Türkiye Cumhuriyeti Devleti’nin kuruluşunda dünyaya meydan tutulmasından, bir memleketin nasıl küllerinden yeniden doğuşunun, nasıl manda ve himayeyi reddedip her türlü imkansızlığa rağmen tam bağımsızlık için mücadele ettiğinden ve de “kuruluş ayarlarına dönmek” yani o günlerdeki başarı ve istikrarı yakalayabilmek için neler yapılması gerektiğinden bahsediyor.
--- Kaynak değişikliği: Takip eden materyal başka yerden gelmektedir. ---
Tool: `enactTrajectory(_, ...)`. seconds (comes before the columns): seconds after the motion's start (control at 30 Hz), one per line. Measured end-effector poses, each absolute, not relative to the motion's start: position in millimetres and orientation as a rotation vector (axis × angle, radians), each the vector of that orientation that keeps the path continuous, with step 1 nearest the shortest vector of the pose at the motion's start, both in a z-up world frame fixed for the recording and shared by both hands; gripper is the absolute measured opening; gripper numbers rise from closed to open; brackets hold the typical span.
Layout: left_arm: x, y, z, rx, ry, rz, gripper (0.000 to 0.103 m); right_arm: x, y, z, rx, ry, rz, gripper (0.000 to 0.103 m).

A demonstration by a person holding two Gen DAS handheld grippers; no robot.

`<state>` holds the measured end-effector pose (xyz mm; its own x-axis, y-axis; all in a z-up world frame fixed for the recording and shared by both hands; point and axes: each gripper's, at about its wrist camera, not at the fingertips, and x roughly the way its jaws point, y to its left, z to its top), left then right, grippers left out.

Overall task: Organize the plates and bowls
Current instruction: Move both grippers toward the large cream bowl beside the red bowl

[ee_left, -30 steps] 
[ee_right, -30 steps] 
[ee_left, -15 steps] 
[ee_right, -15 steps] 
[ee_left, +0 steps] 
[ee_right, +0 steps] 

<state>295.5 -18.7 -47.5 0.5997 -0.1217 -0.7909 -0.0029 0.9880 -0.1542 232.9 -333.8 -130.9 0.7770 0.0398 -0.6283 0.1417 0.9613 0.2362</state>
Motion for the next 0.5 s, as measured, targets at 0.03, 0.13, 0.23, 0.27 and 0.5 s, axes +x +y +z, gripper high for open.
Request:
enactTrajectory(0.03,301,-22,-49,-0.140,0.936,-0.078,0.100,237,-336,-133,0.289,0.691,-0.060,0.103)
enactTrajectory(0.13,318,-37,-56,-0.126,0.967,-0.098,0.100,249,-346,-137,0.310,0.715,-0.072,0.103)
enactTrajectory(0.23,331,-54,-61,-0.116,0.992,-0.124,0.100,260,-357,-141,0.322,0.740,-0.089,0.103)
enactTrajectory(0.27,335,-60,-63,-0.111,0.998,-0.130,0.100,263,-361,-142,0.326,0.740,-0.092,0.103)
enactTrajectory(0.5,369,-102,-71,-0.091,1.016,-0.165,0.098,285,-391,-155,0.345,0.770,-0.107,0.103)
Kitap, aynı zamanda Atatürk’ün silah arkadaşları ve de cephede karşı karşıya kaldığı düşman askerlerinin de fikirlerine atıflarda bulunuyor. Atatürk’ün nasıl bir deha olduğu ve fikirlerinin ne denli ince olduğu da kitapta bir güzel işlenmiş .
Kitap Hakkında
Kitabın yazarı olan Sinan MEYDAN’ın, Atatürk hakkında son derece fazla araştırması olduğunu biraz araştırma neticesinde rahatlıkla bulabiliyorsunuz. Bu kitapta da yaklaşık 1046 adet esere ve makaleye atıflar yapıyor. Konudan uzaklaşmadan, konuyu çok fazla dağıtmadan ancak bir o kadar da pekiştirmeye çalışarak anlatılmış.
1923 Kuruluş Ayarlarına Dönmek isimli bu kitapta aynı zamanda Atatürk ve silah arkadaşlarına dair çarpıcı detaylar ve cepheden de bazı bilgiler yer alıyor. Aynı zamanda Türkiye’nin ne kadar barışçıl ve bir o kadar da tam bağımsızlık konusunda ısrarcı olduğunu da çarpıcı bir dille aktarıyor.
O dönemde kendi uçak fabrikalarını kurmuş, Ford’un fabrikasını buraya açma vaadine karşın “vatandaşımla aynı vergiyi verirsin” diyerek posta konulmuş, pek çok uluslararası kuruluşa hiç bir imtiyaz gösterilmeksizin hepsinin eşit koşullarda ve şartlarda piyasaya sokulması konusunda gayretler gösterilmiş. Bu beni son derece şaşırtmıştı, yeni yeni toparlanmaya başlayan ve fazlaca paraya ihtiyacı olan bir ülke sırf kapitülasyonları reddettiği için bu fırsatları “işinize gelirse” diye reddetmiş.
Şimdi ise pek çok fabrikaya baktığımda malları ithalat ile alıp, işleyip, üzerine herhangi bir katma değer koymadan satma peşinde. Bu şekilde üretime dayalı bir ekonomi olmanın ne kadar zor olduğunun kitapta da yeri epey sayfalarca anlatılmış. Aslında pek çok konuya güzel atıflarda bulunularak, bazı reçeteler bizleri beklemiş.